ABOUT THIS EXERCISE: Below are the records; copy exactly the stretch from the line containing "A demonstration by" through the line containing "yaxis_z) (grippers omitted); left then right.", both ends included, and nothing else.

• • • • •

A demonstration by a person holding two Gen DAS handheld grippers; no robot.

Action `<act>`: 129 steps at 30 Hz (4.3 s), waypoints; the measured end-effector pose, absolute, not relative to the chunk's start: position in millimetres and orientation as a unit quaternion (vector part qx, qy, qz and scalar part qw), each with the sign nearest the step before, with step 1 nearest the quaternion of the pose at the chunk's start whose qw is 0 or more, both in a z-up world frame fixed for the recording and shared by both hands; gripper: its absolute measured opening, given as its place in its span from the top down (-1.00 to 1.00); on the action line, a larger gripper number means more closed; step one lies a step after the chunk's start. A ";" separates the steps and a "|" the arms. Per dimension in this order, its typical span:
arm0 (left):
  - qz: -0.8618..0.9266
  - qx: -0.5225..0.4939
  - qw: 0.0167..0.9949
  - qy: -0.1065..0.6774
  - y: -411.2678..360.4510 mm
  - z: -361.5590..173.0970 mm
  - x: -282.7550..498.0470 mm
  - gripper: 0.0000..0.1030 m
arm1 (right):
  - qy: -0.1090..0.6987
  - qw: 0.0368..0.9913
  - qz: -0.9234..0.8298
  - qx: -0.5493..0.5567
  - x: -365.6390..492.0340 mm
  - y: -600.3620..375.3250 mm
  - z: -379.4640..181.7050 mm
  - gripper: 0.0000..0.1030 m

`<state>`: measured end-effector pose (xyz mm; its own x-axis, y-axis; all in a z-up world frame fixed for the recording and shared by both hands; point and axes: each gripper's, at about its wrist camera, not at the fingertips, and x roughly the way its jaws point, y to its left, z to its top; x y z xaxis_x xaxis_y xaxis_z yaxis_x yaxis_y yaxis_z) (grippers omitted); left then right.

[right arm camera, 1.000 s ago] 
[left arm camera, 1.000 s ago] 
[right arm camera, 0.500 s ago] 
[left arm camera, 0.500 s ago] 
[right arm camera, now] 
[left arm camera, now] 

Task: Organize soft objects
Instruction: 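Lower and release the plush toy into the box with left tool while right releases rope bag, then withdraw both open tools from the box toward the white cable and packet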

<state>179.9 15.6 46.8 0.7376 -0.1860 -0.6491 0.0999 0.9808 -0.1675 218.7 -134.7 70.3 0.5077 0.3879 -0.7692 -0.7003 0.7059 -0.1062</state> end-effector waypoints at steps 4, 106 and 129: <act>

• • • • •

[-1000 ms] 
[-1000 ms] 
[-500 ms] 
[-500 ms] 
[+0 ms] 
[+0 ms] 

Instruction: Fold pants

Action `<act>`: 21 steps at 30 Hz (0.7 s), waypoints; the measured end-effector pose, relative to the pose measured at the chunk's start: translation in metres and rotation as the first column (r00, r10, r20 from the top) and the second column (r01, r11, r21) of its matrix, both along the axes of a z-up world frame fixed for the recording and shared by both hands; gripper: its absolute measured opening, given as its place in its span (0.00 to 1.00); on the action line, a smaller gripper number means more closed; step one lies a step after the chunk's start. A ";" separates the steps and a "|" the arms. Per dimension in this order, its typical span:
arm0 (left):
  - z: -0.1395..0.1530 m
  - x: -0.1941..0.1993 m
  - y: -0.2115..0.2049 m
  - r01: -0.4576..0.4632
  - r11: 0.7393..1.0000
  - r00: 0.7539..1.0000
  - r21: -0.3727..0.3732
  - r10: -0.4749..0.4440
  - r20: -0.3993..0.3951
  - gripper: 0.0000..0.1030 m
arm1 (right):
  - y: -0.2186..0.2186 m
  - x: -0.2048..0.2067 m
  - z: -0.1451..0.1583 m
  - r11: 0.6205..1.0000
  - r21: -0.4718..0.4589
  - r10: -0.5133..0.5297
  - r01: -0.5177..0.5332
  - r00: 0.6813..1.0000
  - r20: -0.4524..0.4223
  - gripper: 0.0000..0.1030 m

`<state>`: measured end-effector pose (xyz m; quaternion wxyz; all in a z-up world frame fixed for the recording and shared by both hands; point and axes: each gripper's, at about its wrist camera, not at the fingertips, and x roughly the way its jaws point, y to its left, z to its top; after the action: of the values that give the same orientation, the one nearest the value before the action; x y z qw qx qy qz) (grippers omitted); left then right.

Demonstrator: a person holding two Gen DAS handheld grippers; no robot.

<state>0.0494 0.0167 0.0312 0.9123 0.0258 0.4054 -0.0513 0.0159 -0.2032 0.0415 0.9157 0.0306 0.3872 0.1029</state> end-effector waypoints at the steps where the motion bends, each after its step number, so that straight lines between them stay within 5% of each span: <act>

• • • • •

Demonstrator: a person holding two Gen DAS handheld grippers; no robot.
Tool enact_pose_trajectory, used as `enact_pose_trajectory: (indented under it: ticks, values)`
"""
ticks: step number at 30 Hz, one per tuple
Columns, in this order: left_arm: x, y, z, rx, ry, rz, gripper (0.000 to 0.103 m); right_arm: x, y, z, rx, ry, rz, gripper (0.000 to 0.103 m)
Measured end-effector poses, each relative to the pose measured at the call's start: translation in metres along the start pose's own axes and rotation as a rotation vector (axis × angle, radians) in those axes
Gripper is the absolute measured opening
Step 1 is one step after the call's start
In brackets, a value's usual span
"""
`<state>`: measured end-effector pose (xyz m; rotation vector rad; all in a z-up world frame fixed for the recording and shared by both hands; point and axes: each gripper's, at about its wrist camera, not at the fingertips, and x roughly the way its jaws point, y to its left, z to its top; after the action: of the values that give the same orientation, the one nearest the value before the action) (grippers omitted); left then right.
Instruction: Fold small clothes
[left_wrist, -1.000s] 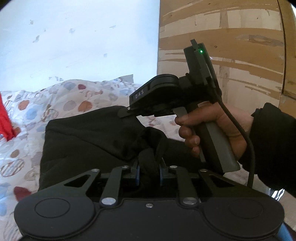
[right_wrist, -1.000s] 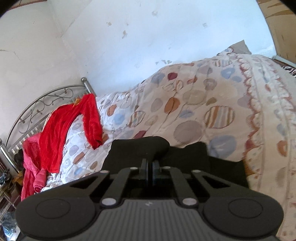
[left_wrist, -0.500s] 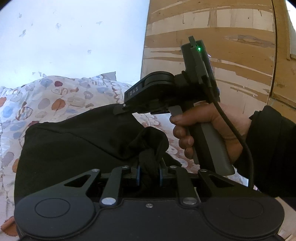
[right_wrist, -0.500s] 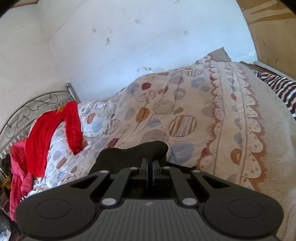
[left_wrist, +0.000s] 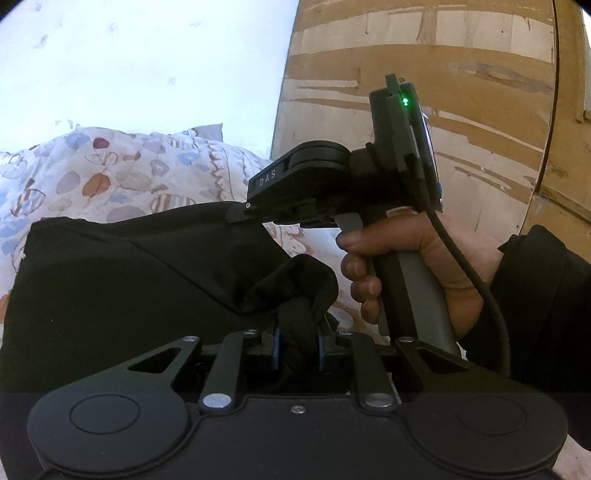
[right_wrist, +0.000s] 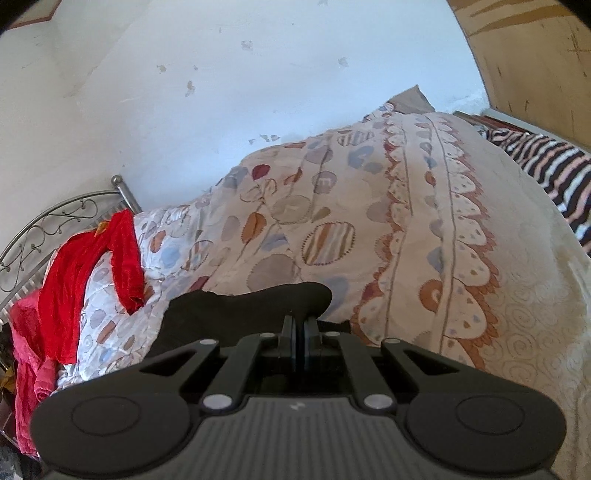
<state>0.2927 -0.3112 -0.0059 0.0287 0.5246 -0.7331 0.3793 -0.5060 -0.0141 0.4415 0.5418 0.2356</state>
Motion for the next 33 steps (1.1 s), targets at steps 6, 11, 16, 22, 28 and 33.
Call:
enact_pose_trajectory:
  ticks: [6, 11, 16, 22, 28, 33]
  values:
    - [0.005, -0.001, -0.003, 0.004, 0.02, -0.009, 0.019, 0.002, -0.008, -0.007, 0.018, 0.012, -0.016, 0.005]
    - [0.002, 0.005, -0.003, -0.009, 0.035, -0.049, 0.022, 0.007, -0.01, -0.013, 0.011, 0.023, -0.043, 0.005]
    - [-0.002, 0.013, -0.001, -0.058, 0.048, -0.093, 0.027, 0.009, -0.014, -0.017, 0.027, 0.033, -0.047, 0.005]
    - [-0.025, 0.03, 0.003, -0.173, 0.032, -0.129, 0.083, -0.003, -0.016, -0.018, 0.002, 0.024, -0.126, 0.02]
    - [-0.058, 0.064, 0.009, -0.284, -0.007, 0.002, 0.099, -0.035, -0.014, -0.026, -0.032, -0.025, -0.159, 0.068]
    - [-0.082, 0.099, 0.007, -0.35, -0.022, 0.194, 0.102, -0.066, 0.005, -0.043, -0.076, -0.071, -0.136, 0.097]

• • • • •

TASK RESPONSE:
A demonstration by a person holding two Gen DAS handheld grippers; no robot.

Action `<act>`: 129 steps at 30 Hz (4.3 s), waypoints; the measured end-effector pose, absolute, not relative to the chunk's start: position in millimetres and orientation as a unit quaternion (vector part qx, qy, qz and scalar part qw), each with the sign nearest the step before, with step 1 nearest the quaternion of the pose at the chunk's start whose qw is 0 or more, both in a z-up world frame fixed for the recording and shared by both hands; gripper: its absolute measured opening, given as its place in its span from the top down (-1.00 to 1.00); on the action line, a larger gripper number means more closed; step one lies a step after the chunk's start. A ";" separates the steps and a "|" the arms. Per dimension in this order, its typical span:
arm0 (left):
  - qz: -0.8618..0.9266
  - qx: -0.5225..0.4939
  - qw: 0.0167..0.9949
  - qy: -0.1065..0.6774
  - y: -411.2678..360.4510 mm
  - z: -361.5590..173.0970 mm
  - x: -282.7550..498.0470 mm
  - gripper: 0.0000..0.1030 m
arm1 (right):
  - qy: -0.1090..0.6987
  - qw: 0.0368..0.9913
  - qz: -0.9234..0.8298
  - qx: -0.5493..0.5567
  - x: -365.6390..492.0340 mm
  - y: -600.3620..375.3250 mm
  - z: -379.4640..181.7050 mm
  - gripper: 0.0000..0.1030 m

`<state>`: measured end-effector pose (xyz mm; its own x-axis, y-axis; all in a z-up world frame fixed for the recording and shared by both hands; point and axes: each gripper's, at about its wrist camera, not at the fingertips, and x roughly the way its jaws point, y to its left, z to its top; x y z xaxis_x xaxis_y xaxis_z yaxis_x yaxis_y yaxis_z) (grippers omitted); left then right.

The exercise was answered in full.